Networking Fundamentals for Engineers

How DNS Resolution Works

Your Kubernetes Ingress returns 503 Service Unavailable. You check the pods, they are running. You check the Service, endpoints exist. You check the Ingress controller logs: "upstream connect error, no healthy upstream." But the Ingress is pointing to the correct service name.

On a hunch, you run dig from your laptop against the Ingress hostname. NXDOMAIN. The hostname does not resolve. The DNS record was deleted during a Terraform apply three hours ago, and nobody noticed because browser DNS caches kept the old answer alive. DNS was the problem the entire time.

This is why you need to understand DNS from the ground up.

The DNS Hierarchy

DNS is a distributed, hierarchical database. No single server knows every hostname on the internet. Instead, the responsibility for answering DNS queries is delegated through a tree structure.

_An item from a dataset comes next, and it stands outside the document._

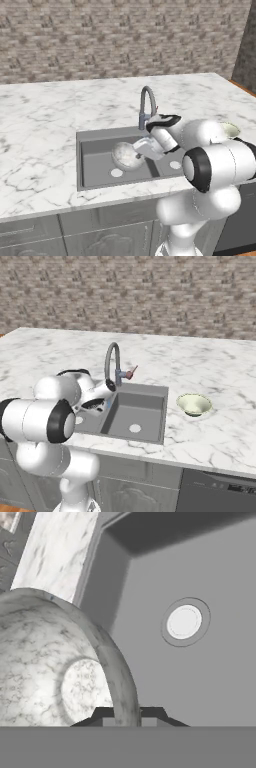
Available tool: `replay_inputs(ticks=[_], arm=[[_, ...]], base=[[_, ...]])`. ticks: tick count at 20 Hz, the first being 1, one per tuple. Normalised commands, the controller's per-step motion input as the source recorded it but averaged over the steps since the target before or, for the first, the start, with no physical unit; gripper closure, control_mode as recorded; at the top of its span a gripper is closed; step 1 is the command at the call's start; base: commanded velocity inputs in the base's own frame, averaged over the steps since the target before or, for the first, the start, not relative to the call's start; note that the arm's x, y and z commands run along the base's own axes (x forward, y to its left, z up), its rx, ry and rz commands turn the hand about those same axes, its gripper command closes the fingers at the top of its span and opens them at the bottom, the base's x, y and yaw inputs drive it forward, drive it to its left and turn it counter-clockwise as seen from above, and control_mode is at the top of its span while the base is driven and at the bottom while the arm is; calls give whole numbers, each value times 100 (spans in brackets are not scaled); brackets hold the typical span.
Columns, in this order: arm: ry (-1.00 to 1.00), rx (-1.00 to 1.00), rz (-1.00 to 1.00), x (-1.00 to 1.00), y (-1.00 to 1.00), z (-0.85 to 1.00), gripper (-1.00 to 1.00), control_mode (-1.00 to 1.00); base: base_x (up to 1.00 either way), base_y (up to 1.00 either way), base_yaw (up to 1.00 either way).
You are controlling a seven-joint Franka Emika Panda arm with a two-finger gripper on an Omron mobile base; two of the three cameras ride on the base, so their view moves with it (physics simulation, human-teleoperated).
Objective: Rinse each bowl for a few seconds and place them down in the sink or on the counter.
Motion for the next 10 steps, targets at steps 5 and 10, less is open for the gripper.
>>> replay_inputs(ticks=[5, 10], arm=[[7, -3, -21, 45, 2, -14, 100, -100], [13, -5, -18, 44, 0, -22, 100, -100]], base=[[0, 0, 0], [0, 0, 0]])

At the top of the tree is the root zone, represented by a dot (.). Below the root are Top-Level Domains (TLDs) like .com, .org, .io, .dev. Below those are second-level domains like devopsbeast.com. Below those can be any number of subdomains: api.devopsbeast.com, staging.api.devopsbeast.com.

Each level in the hierarchy is managed by different organizations:

Root zone: managed by ICANN, operated by 13 root server operators (a.root-servers.net through m.root-servers.net)
TLD (.com, .org): managed by registry operators (Verisign for .com, PIR for .org)
Second-level domain (devopsbeast.com): managed by you, through your DNS provider (Cloudflare, Route53, Google Cloud DNS)

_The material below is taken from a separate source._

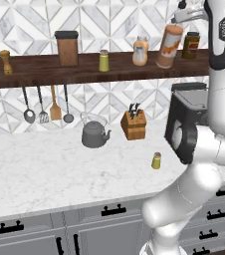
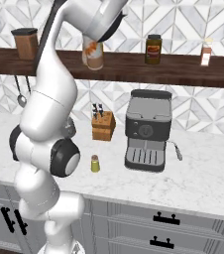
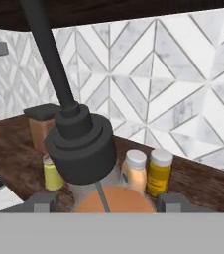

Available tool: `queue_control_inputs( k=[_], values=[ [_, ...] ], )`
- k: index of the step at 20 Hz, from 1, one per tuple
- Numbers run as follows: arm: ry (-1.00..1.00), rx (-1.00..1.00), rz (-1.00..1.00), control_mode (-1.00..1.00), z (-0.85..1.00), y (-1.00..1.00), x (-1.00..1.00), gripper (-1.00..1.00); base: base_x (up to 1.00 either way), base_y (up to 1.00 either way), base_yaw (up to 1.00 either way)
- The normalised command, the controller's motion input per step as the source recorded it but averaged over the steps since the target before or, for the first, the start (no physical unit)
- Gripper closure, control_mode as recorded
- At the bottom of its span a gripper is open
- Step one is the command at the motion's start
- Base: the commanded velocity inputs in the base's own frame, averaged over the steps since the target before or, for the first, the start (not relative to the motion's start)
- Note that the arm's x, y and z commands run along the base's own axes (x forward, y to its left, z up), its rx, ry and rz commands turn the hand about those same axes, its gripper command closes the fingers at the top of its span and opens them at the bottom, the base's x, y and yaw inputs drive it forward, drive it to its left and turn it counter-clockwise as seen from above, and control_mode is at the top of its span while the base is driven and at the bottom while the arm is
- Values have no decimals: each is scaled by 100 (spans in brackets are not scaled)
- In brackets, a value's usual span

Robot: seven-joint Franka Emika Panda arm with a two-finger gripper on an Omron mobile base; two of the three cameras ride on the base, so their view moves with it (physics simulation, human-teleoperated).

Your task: Put the shaker and condiment bottle from the counter next to their counterparts in the cabinet.

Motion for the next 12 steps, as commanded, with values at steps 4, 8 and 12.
queue_control_inputs(
  k=[4,8,12],
  values=[
    [-5,0,0,-100,0,0,70,100,0,0,0],
    [0,0,0,-100,0,-6,53,100,0,0,0],
    [0,0,0,-100,0,-17,34,100,0,0,0]
  ],
)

# You can see the hierarchy by querying with +trace
dig devopsbeast.com A +trace

# This shows:
# .                  IN  NS  a.root-servers.net.    <-- Root
# com.               IN  NS  a.gtld-servers.net.    <-- TLD
# devopsbeast.com.   IN  NS  ns1.cloudflare.com.    <-- Authoritative
# devopsbeast.com.   IN  A   104.21.45.67           <-- Answer

KEY CONCEPT

Every fully qualified domain name (FQDN) technically ends with a dot: devopsbeast.com., the trailing dot represents the root zone. When you type devopsbeast.com in a browser, the dot is implied. When debugging DNS, always use the trailing dot in dig queries to be explicit and avoid search domain issues.

The Resolution Flow: Step by Step

When your application needs to resolve devopsbeast.com, here is the complete chain of events:

The Players

Stub resolver: The DNS client on your machine (or pod). It does not resolve anything itself, it just asks a recursive resolver and waits for the answer.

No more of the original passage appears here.